# Python Fundamentals: Data Types and Structures

* * * 

<div class="alert alert-success">  
    
### Learning Objectives 
    
* Distinguish between the main data types in Python.
* Distinguish between the main data structures in Python.     
* Use methods on different data types.
* Recognize arguments when using methods.
</div>


### Icons Used in This Notebook
🔔 **Question**: A quick question to help you understand what's going on.<br>
🥊 **Challenge**: Interactive exercise.
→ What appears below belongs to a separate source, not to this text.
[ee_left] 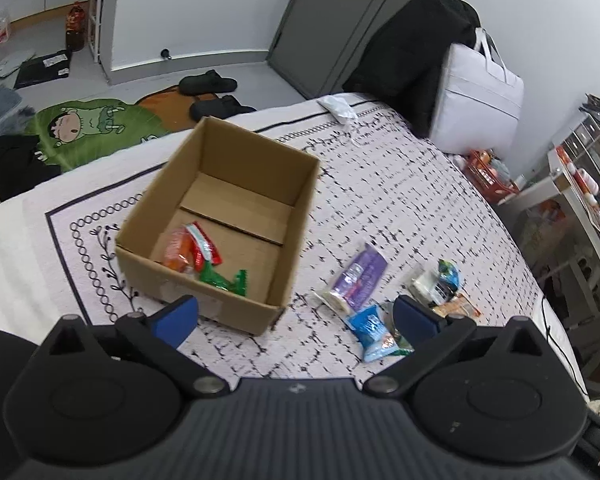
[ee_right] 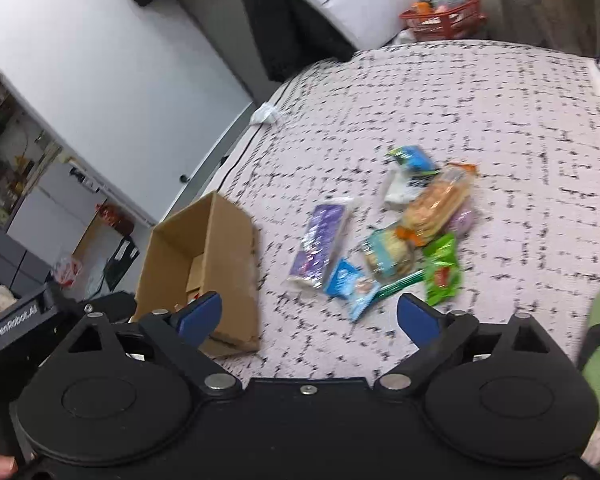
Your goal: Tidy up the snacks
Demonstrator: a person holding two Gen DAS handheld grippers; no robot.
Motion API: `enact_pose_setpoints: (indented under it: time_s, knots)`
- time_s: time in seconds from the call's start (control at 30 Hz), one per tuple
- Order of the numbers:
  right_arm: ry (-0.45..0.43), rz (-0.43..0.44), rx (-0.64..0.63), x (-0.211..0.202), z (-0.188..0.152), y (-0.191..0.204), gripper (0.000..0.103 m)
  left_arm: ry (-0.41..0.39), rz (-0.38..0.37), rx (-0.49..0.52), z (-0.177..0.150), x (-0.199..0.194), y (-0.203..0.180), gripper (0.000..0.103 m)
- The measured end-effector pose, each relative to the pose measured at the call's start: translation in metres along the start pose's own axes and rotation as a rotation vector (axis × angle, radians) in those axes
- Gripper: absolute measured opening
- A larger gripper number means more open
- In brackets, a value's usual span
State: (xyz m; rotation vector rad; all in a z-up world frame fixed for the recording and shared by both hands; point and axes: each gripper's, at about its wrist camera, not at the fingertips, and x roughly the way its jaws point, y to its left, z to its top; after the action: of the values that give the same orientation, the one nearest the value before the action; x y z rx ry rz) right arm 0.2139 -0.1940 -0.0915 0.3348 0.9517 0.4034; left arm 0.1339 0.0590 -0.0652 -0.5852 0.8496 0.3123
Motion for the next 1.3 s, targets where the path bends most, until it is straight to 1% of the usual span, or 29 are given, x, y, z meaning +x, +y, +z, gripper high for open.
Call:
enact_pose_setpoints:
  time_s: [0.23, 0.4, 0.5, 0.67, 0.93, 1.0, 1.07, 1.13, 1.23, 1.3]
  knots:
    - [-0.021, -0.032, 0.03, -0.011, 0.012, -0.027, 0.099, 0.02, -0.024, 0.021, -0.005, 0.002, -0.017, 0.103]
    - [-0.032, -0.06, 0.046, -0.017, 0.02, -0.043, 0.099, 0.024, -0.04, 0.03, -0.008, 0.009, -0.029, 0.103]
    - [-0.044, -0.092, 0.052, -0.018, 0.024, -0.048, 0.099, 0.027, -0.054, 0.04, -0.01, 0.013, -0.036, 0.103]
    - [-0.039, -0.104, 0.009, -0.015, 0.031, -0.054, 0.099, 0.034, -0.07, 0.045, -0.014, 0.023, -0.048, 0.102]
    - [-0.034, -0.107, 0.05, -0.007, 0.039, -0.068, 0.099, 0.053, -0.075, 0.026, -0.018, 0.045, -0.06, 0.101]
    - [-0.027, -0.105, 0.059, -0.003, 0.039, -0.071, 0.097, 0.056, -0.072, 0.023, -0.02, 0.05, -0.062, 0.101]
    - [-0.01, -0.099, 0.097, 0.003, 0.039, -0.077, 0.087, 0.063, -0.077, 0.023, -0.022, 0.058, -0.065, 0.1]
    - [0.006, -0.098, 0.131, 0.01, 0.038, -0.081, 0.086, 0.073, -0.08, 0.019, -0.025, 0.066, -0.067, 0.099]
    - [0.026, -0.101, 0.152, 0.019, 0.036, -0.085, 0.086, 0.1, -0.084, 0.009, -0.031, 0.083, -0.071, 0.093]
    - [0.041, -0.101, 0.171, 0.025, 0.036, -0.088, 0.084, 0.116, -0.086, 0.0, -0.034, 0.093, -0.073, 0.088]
We'll work through these in the workshop!<br>
💡 **Tip**: How to do something a bit more efficiently or effectively.<br>
⚠️ **Warning:** Heads-up about tricky stuff or common mistakes.<br>

### Sections
1. [Data Types in Python](#dtypes) 
2. [Methods](#methods)
3. [Lists: Ordered Data Structures](#lists)
4. [Dictonaries: Key-Value Pairs](#dicts)

<a id='dtypes'></a>

# Data Types in Python

**Data types** are categories of data items. Programming languages need separate data types, because operations or functions might behave differently depending on what data types they're working with. 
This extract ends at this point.